• _What this task involves_:
In the entries below, the lines from the one with "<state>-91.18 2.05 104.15" through the one with "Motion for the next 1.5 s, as" are to be copied exactly; both ends count.

Data records
╔══
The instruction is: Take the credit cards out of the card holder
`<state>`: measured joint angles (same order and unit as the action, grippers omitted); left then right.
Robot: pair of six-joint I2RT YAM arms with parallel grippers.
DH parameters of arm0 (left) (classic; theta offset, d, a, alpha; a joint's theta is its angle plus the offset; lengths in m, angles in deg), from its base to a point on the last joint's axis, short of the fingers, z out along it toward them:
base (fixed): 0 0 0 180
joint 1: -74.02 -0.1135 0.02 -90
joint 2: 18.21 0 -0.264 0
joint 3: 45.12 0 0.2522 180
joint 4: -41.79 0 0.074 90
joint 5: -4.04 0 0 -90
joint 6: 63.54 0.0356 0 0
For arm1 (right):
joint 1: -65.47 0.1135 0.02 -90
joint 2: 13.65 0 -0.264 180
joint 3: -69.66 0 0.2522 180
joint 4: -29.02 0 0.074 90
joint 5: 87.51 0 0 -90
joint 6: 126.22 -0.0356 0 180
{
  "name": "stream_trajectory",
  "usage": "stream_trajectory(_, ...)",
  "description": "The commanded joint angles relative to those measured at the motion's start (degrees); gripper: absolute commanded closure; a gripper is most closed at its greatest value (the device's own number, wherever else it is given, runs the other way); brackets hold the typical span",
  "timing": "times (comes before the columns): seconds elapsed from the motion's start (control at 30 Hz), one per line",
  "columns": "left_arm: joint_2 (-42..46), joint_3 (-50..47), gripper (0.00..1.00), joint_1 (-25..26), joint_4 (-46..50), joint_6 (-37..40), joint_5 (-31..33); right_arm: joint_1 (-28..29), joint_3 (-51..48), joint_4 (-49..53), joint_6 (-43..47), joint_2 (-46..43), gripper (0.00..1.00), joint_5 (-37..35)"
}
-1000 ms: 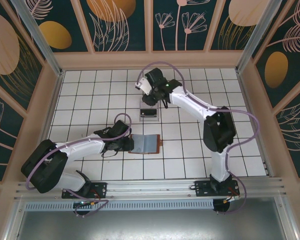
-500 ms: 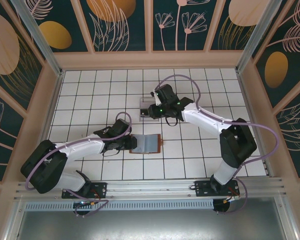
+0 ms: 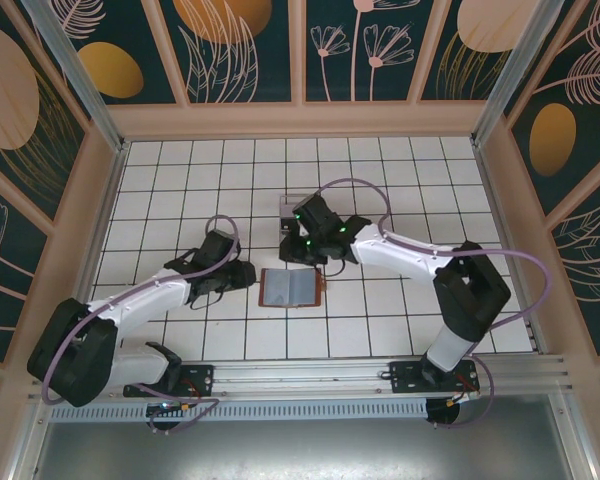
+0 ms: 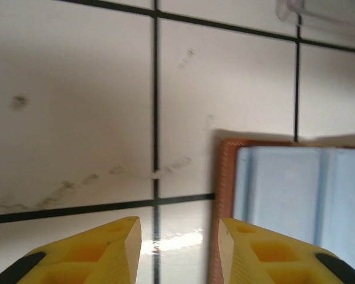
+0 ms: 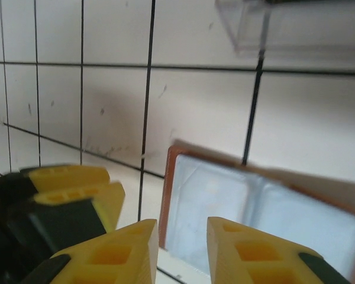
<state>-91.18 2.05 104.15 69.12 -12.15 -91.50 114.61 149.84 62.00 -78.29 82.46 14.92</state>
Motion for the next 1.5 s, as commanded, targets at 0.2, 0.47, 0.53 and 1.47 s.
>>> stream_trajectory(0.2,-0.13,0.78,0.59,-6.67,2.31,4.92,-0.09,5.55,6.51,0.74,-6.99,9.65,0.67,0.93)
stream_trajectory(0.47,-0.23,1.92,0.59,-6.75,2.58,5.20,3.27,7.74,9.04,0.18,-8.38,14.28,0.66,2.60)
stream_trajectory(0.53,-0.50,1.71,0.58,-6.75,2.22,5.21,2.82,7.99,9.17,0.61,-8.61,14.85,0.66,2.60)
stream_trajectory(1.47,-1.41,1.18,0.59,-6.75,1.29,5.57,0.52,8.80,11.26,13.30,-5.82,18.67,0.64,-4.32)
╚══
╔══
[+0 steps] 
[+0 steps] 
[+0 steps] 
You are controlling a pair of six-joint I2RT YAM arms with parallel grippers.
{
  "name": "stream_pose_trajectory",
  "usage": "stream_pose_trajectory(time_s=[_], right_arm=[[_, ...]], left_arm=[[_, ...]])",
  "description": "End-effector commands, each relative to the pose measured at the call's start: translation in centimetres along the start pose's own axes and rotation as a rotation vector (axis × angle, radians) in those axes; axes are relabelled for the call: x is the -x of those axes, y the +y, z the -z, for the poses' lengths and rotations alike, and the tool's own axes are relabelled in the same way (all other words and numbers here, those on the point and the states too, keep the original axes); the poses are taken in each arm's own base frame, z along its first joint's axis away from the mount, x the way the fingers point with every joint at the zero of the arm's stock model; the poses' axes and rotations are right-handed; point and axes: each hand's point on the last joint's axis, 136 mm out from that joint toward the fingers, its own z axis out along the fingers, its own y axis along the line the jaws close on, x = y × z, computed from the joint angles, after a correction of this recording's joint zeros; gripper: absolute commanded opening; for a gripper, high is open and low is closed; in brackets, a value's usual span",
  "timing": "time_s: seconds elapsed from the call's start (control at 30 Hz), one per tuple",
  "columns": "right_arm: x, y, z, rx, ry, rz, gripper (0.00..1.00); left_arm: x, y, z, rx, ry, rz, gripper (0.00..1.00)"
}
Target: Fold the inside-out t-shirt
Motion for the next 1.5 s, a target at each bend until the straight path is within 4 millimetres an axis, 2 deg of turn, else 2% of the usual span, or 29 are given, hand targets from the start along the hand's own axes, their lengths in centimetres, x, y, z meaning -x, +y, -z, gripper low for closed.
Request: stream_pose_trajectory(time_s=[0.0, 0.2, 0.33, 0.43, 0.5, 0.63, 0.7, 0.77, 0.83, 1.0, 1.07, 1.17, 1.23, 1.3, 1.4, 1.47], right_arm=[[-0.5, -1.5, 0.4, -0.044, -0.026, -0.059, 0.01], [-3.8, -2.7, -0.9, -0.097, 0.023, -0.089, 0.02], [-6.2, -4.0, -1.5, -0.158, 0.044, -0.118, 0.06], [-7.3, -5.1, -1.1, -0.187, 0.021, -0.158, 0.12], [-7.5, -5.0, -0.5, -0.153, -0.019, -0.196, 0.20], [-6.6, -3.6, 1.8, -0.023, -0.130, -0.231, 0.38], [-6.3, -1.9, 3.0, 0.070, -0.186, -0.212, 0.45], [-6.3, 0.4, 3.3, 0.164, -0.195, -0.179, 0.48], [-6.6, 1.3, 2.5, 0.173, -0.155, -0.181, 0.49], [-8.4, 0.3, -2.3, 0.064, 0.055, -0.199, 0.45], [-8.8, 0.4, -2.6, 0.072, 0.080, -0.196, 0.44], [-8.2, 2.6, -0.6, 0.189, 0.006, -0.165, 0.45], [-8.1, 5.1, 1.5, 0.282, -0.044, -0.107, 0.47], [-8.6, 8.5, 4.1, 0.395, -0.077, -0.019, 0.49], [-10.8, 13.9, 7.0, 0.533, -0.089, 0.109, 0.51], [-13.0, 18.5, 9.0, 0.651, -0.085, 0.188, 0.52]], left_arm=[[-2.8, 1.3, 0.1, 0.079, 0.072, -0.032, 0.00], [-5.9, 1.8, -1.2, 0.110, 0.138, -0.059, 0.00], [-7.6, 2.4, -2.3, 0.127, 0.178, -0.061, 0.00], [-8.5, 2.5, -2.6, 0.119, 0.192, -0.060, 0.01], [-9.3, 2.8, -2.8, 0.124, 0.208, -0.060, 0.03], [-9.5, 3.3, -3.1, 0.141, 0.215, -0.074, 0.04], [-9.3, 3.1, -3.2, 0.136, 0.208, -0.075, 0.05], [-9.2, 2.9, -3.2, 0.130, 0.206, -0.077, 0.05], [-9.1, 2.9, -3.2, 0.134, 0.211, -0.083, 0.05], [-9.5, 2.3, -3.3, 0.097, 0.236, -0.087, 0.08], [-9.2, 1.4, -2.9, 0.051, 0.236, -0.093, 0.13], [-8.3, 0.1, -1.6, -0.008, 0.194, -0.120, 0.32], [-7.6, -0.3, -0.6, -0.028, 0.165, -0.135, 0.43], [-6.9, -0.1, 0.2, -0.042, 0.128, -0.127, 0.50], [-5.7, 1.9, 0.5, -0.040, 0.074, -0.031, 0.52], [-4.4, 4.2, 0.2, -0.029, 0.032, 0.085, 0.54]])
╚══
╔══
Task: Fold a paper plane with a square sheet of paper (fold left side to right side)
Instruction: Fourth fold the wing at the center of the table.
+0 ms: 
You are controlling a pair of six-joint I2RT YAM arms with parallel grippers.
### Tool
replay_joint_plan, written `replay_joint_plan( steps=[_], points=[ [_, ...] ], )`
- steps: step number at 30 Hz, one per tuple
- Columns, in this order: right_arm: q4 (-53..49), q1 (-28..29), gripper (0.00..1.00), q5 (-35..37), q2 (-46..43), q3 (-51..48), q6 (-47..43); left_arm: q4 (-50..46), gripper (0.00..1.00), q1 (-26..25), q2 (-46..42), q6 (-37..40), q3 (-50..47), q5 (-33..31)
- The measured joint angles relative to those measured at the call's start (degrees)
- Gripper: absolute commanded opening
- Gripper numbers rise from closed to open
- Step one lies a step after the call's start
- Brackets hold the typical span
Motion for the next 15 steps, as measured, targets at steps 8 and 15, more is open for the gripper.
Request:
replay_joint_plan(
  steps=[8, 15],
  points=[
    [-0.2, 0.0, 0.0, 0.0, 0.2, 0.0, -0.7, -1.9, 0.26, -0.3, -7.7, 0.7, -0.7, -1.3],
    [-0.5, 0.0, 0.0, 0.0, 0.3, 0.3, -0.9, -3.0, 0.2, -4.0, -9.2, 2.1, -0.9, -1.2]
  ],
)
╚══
• _Answer to the problem_:
<state>-91.18 2.05 104.15 69.12 -12.15 -91.50 114.61 149.84 62.00 -78.29 82.46 14.92</state>
Motion for the next 1.5 s, as commanded, targets at 0.2, 0.47, 0.53 and 1.47 s.

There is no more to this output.